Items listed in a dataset
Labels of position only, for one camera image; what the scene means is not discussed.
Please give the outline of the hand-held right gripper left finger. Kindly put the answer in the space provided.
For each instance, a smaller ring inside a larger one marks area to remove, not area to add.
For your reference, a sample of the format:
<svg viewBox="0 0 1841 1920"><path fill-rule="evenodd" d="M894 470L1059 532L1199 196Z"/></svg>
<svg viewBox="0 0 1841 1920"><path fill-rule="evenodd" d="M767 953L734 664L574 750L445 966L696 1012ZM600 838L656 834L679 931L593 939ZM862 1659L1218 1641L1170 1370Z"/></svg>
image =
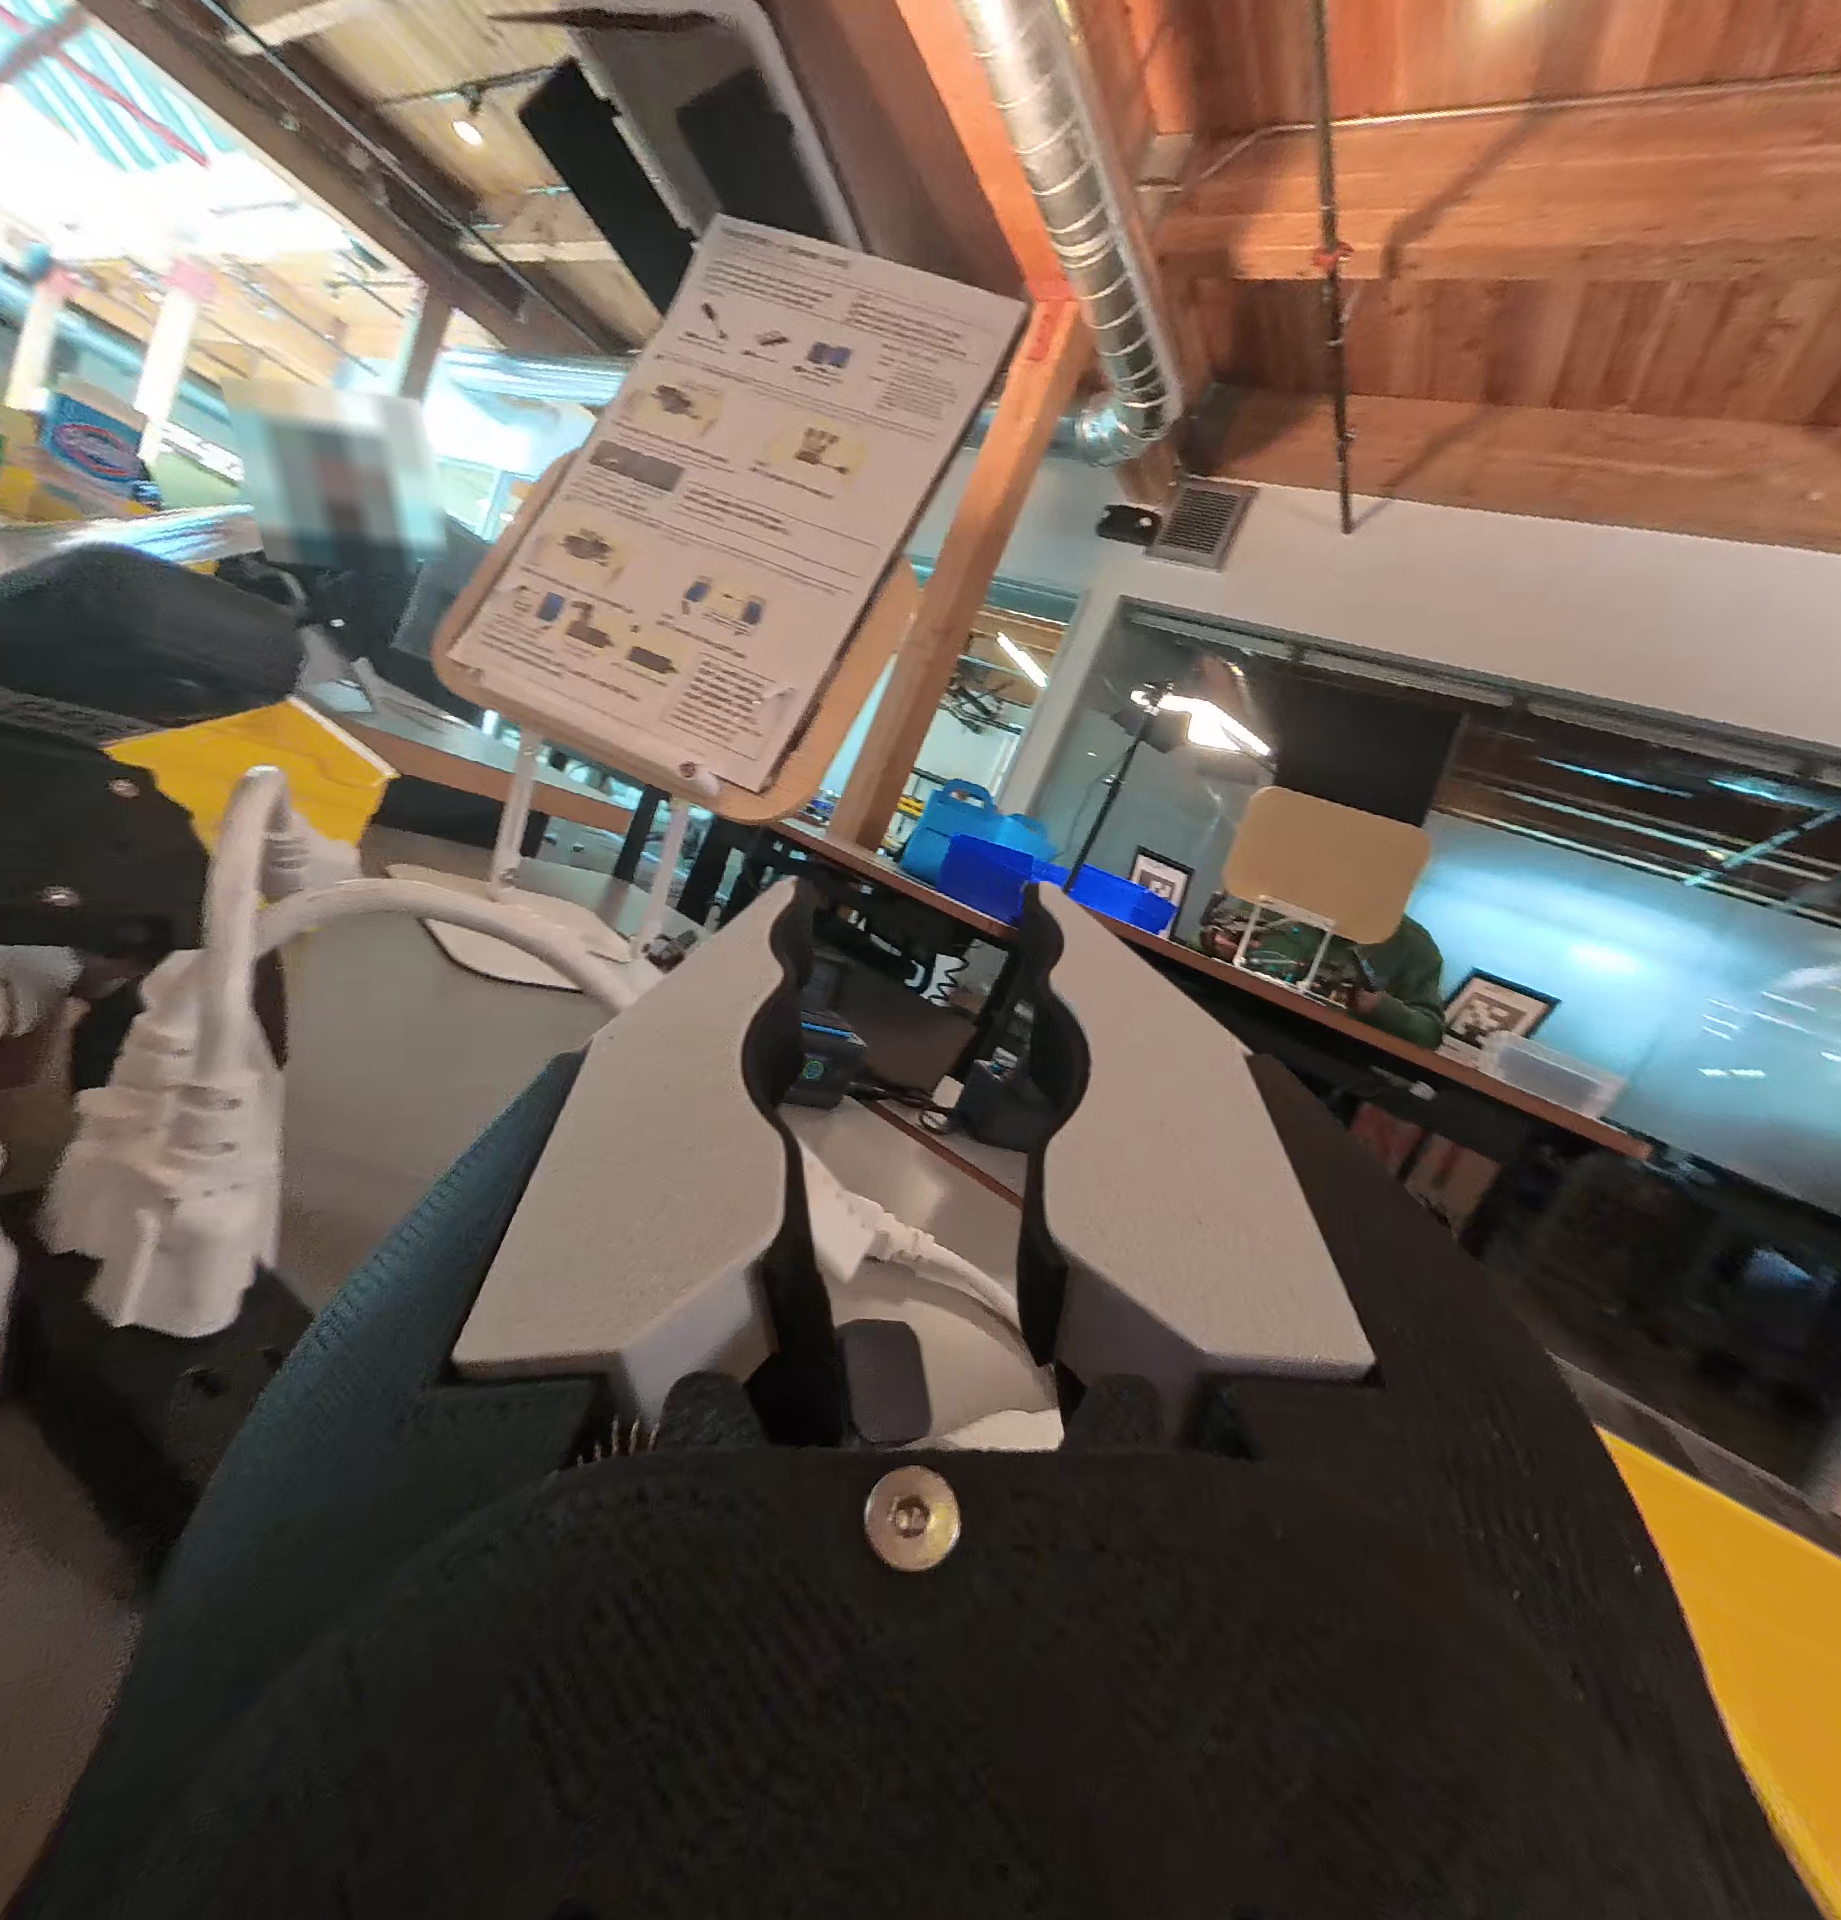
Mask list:
<svg viewBox="0 0 1841 1920"><path fill-rule="evenodd" d="M782 1121L818 899L780 880L589 1043L453 1347L470 1380L600 1380L619 1420L776 1360L843 1416L836 1308Z"/></svg>

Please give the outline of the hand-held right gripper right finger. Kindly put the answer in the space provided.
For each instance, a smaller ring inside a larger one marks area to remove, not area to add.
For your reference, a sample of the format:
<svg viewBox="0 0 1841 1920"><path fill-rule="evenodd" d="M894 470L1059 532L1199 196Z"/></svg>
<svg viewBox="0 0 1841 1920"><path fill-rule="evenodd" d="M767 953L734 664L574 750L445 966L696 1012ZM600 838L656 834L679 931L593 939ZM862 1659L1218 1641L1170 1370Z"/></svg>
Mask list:
<svg viewBox="0 0 1841 1920"><path fill-rule="evenodd" d="M1166 1427L1218 1380L1365 1381L1373 1347L1252 1054L1049 884L1013 952L1049 1120L1019 1198L1030 1356L1079 1388L1147 1381Z"/></svg>

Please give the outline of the black power strip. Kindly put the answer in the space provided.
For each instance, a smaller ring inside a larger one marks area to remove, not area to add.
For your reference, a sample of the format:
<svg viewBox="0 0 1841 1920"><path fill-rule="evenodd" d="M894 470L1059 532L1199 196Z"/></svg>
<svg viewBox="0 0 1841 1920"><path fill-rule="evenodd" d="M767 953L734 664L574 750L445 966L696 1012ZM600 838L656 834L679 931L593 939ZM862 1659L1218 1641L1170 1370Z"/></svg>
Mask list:
<svg viewBox="0 0 1841 1920"><path fill-rule="evenodd" d="M39 1200L0 1198L0 1228L19 1255L0 1391L35 1420L151 1590L252 1406L307 1333L311 1308L262 1266L227 1333L110 1328L92 1308L92 1261L44 1250Z"/></svg>

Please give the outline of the black battery charger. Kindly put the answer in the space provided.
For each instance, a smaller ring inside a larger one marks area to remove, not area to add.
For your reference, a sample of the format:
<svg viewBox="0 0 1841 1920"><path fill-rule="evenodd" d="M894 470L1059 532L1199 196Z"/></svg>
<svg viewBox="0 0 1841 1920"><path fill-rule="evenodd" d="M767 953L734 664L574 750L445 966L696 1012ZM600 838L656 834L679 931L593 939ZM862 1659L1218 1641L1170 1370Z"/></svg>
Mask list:
<svg viewBox="0 0 1841 1920"><path fill-rule="evenodd" d="M785 1100L831 1112L866 1083L870 1045L836 1012L802 1012L799 1022L802 1066L789 1086Z"/></svg>
<svg viewBox="0 0 1841 1920"><path fill-rule="evenodd" d="M970 1066L953 1121L966 1140L1030 1156L1049 1145L1063 1115L1033 1081L1024 1060L995 1056Z"/></svg>

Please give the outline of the long wooden table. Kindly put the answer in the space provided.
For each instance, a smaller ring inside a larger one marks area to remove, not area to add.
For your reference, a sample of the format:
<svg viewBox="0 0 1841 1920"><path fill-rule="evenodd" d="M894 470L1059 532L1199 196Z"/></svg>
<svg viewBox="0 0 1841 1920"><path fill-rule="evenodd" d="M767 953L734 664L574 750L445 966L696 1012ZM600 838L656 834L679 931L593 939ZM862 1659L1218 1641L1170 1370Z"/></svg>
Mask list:
<svg viewBox="0 0 1841 1920"><path fill-rule="evenodd" d="M763 829L753 851L747 856L752 890L759 894L785 875L819 878L831 890L865 889L874 899L902 899L932 919L956 924L970 941L1002 949L1003 970L982 998L977 1035L962 1048L958 1070L998 1045L1012 1010L1024 997L1012 956L1019 944L1013 924L944 896L857 847L819 838L799 825ZM1329 1002L1304 997L1116 919L1104 919L1104 928L1237 1041L1275 1054L1304 1074L1326 1074L1392 1117L1424 1125L1428 1133L1502 1166L1520 1165L1537 1148L1568 1159L1610 1153L1632 1165L1649 1165L1658 1156L1656 1144L1635 1133L1519 1091L1484 1070L1396 1041Z"/></svg>

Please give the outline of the blue plastic bin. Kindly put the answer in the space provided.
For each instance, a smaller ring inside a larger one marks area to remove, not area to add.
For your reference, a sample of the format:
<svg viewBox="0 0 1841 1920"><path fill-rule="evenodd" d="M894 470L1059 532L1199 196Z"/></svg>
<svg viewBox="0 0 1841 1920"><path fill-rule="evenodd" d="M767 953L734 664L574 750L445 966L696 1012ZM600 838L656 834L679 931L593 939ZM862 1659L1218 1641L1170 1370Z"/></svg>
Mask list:
<svg viewBox="0 0 1841 1920"><path fill-rule="evenodd" d="M1166 939L1175 924L1175 901L1170 896L1094 865L1078 867L1069 878L1069 896L1101 919L1146 931L1157 939Z"/></svg>
<svg viewBox="0 0 1841 1920"><path fill-rule="evenodd" d="M953 836L940 859L939 894L1006 928L1023 922L1034 884L1063 889L1069 869L994 838Z"/></svg>

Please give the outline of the framed marker tag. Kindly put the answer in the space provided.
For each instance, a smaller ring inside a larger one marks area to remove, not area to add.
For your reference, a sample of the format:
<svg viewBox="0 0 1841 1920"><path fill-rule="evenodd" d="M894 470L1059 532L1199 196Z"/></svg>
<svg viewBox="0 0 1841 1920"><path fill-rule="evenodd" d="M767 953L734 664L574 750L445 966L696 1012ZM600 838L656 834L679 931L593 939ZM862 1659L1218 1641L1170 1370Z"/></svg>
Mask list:
<svg viewBox="0 0 1841 1920"><path fill-rule="evenodd" d="M1440 1050L1480 1056L1495 1037L1529 1041L1558 1007L1558 997L1470 970L1443 1010Z"/></svg>

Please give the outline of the clear plastic box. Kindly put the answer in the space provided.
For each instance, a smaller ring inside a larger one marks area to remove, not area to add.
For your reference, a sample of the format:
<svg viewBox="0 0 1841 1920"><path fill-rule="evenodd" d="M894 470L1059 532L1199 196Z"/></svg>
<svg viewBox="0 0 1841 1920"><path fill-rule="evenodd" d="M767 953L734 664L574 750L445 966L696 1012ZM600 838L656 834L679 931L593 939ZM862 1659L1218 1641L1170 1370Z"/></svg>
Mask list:
<svg viewBox="0 0 1841 1920"><path fill-rule="evenodd" d="M1594 1121L1610 1115L1628 1086L1623 1074L1510 1032L1490 1035L1480 1064L1502 1086Z"/></svg>

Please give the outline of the blue plastic bins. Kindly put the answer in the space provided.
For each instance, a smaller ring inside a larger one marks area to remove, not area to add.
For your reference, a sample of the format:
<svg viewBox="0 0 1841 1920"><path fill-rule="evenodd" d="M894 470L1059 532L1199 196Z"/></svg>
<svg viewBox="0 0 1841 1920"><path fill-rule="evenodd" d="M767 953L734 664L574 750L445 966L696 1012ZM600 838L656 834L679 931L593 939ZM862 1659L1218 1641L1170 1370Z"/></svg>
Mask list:
<svg viewBox="0 0 1841 1920"><path fill-rule="evenodd" d="M971 838L1030 859L1053 861L1057 847L1041 821L1023 811L1003 811L994 794L970 780L948 780L924 801L902 855L902 869L931 886L940 886L953 838Z"/></svg>

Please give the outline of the studio light on stand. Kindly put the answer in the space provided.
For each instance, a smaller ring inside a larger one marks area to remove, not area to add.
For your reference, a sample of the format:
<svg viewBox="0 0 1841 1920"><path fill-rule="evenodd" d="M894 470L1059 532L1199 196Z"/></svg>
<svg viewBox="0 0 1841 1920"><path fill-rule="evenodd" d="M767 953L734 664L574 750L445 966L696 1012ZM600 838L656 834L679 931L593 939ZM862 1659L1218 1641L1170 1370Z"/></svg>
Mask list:
<svg viewBox="0 0 1841 1920"><path fill-rule="evenodd" d="M1071 867L1124 875L1138 847L1210 872L1209 847L1233 834L1246 794L1267 787L1275 750L1246 716L1246 681L1224 663L1196 658L1175 678L1111 684L1104 706L1115 737L1078 806Z"/></svg>

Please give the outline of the black ceiling unit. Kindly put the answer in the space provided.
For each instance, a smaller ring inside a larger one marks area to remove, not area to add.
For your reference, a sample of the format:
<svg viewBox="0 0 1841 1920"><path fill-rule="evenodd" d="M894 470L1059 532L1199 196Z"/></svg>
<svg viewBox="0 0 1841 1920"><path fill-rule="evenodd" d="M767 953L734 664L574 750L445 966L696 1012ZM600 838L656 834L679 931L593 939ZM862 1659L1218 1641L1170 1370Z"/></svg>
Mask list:
<svg viewBox="0 0 1841 1920"><path fill-rule="evenodd" d="M576 3L509 24L571 34L520 126L655 314L717 218L866 251L765 5Z"/></svg>

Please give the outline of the black ceiling pipe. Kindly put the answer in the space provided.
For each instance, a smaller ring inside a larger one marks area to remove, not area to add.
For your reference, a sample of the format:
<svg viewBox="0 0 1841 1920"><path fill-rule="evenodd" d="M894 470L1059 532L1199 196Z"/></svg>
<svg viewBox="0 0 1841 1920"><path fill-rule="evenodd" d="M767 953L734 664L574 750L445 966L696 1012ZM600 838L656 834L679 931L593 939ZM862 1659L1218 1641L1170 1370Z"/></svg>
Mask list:
<svg viewBox="0 0 1841 1920"><path fill-rule="evenodd" d="M1340 533L1356 532L1356 490L1350 477L1350 419L1347 419L1347 297L1343 265L1347 245L1340 235L1340 180L1335 155L1335 87L1329 5L1309 3L1309 34L1314 51L1314 146L1315 146L1315 213L1319 245L1315 274L1323 290L1326 372L1335 424L1335 492Z"/></svg>

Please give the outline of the wooden post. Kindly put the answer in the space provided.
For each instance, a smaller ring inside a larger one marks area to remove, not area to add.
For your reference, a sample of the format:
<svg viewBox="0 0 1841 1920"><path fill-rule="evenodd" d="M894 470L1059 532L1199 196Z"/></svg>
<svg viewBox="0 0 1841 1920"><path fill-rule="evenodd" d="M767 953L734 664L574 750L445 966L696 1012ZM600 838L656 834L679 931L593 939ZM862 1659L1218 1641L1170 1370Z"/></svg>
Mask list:
<svg viewBox="0 0 1841 1920"><path fill-rule="evenodd" d="M1003 379L995 421L977 450L932 575L894 660L873 727L839 796L834 838L866 851L883 847L971 618L1003 561L1053 428L1091 362L1094 336L1078 301L1037 303Z"/></svg>

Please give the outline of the wall vent grille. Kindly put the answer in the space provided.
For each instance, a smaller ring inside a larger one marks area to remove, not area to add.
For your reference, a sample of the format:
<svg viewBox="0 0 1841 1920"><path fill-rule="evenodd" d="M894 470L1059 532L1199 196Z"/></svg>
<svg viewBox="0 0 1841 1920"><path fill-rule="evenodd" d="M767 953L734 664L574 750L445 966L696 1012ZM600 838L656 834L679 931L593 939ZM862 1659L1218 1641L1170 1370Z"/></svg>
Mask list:
<svg viewBox="0 0 1841 1920"><path fill-rule="evenodd" d="M1218 572L1227 567L1260 490L1224 479L1181 479L1147 542L1147 561Z"/></svg>

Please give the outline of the silver ventilation duct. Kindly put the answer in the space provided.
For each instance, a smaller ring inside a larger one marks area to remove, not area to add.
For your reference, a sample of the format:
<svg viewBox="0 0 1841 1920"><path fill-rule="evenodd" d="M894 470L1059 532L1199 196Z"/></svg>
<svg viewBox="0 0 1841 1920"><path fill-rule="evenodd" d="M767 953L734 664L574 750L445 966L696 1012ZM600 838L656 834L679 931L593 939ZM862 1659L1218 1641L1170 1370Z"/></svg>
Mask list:
<svg viewBox="0 0 1841 1920"><path fill-rule="evenodd" d="M1091 328L1104 391L1075 439L1099 467L1160 448L1185 416L1147 230L1071 5L956 3L1053 257Z"/></svg>

■ Aim of the exercise
Within the data above, count the lines that contain the string "wooden"; the reply is the number alone.

■ Task result
2